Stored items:
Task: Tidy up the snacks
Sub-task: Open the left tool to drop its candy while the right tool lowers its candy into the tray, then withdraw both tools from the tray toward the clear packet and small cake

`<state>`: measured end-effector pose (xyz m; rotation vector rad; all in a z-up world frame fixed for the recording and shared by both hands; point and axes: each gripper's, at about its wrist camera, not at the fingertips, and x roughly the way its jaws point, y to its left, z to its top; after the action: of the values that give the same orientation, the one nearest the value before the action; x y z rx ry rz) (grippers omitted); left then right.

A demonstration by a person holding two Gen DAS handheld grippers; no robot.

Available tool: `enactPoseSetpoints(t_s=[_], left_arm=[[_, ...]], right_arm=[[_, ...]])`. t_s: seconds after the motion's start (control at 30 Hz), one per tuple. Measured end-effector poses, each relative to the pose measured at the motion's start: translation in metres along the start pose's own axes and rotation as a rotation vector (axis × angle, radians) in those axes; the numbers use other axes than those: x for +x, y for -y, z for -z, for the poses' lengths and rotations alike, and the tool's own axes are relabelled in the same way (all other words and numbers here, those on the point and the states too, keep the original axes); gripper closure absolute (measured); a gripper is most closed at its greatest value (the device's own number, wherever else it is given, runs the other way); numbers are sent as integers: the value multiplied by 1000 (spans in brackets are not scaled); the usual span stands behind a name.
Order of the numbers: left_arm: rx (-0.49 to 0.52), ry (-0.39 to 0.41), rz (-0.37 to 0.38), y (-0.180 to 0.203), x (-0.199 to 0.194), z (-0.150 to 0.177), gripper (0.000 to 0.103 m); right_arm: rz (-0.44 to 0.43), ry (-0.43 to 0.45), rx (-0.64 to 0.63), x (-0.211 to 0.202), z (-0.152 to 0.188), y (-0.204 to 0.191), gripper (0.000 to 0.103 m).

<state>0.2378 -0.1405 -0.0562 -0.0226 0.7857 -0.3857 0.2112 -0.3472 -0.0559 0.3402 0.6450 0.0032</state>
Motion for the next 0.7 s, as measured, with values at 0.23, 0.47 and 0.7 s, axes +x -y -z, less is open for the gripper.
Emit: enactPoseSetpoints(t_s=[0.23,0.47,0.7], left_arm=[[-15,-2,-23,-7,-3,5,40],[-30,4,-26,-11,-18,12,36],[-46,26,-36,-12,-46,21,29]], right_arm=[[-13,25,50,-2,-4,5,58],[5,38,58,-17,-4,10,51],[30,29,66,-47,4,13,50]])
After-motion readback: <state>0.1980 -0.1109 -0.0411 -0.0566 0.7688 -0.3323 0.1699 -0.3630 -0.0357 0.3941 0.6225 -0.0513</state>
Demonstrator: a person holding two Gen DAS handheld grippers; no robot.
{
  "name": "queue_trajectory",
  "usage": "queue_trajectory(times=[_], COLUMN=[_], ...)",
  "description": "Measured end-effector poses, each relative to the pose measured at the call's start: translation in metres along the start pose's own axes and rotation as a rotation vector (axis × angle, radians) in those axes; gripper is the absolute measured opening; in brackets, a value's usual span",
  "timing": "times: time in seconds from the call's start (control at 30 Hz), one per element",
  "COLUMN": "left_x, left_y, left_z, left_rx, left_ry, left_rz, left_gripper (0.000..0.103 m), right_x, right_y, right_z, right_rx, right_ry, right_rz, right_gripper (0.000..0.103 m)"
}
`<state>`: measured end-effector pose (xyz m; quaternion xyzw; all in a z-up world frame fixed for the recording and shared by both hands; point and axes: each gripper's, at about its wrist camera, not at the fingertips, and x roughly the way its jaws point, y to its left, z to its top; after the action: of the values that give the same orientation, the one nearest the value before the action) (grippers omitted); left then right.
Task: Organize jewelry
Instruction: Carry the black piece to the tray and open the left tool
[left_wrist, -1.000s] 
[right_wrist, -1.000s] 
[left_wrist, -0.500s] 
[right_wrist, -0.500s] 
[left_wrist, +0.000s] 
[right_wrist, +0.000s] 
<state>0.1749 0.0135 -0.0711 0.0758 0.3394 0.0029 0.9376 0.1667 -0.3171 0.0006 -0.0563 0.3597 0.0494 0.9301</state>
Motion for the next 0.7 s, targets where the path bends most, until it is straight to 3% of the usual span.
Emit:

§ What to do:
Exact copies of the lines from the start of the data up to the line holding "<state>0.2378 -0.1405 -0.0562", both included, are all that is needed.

§ Output of the task:
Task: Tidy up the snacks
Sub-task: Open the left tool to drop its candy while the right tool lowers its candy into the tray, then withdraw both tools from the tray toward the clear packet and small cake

`<state>`: measured end-effector pose (xyz m; rotation vector rad; all in a z-up world frame fixed for the recording and shared by both hands; point and axes: each gripper's, at about its wrist camera, not at the fingertips, and x roughly the way its jaws point, y to its left, z to its top; after the action: of the values that give the same orientation, the one nearest the value before the action; x y z rx ry rz) (grippers omitted); left then right.

A demonstration by a person holding two Gen DAS handheld grippers; no robot.

Available tool: `enactPoseSetpoints(t_s=[_], left_arm=[[_, ...]], right_arm=[[_, ...]])`. t_s: seconds after the motion's start (control at 30 Hz), one per tuple. Measured end-effector poses, each relative to the pose measured at the motion's start: translation in metres along the start pose's own axes and rotation as a rotation vector (axis × angle, radians) in those axes; the numbers use other axes than those: x for +x, y for -y, z for -z, for the poses' lengths and rotations alike, and the tool's own axes are relabelled in the same way (all other words and numbers here, those on the point and the states too, keep the original axes); gripper closure absolute (measured); a gripper is most closed at its greatest value (the device's own number, wherever else it is given, runs the other way); numbers are sent as integers: the value multiplied by 1000 (spans in brackets are not scaled); the usual span stands behind a name.
Order of the numbers: left_arm: rx (-0.49 to 0.52), ry (-0.39 to 0.41), rz (-0.37 to 0.38), y (-0.180 to 0.203), x (-0.199 to 0.194), z (-0.150 to 0.177), gripper (0.000 to 0.103 m); right_arm: rz (-0.44 to 0.43), ry (-0.43 to 0.45), rx (-0.64 to 0.63), x (-0.211 to 0.202), z (-0.152 to 0.188), y (-0.204 to 0.191), gripper (0.000 to 0.103 m).

<state>0.2378 -0.1405 -0.0562 -0.0226 0.7857 -0.3857 0.2112 -0.3472 -0.0559 0.3402 0.6450 0.0032</state>

What precedes this is the full answer.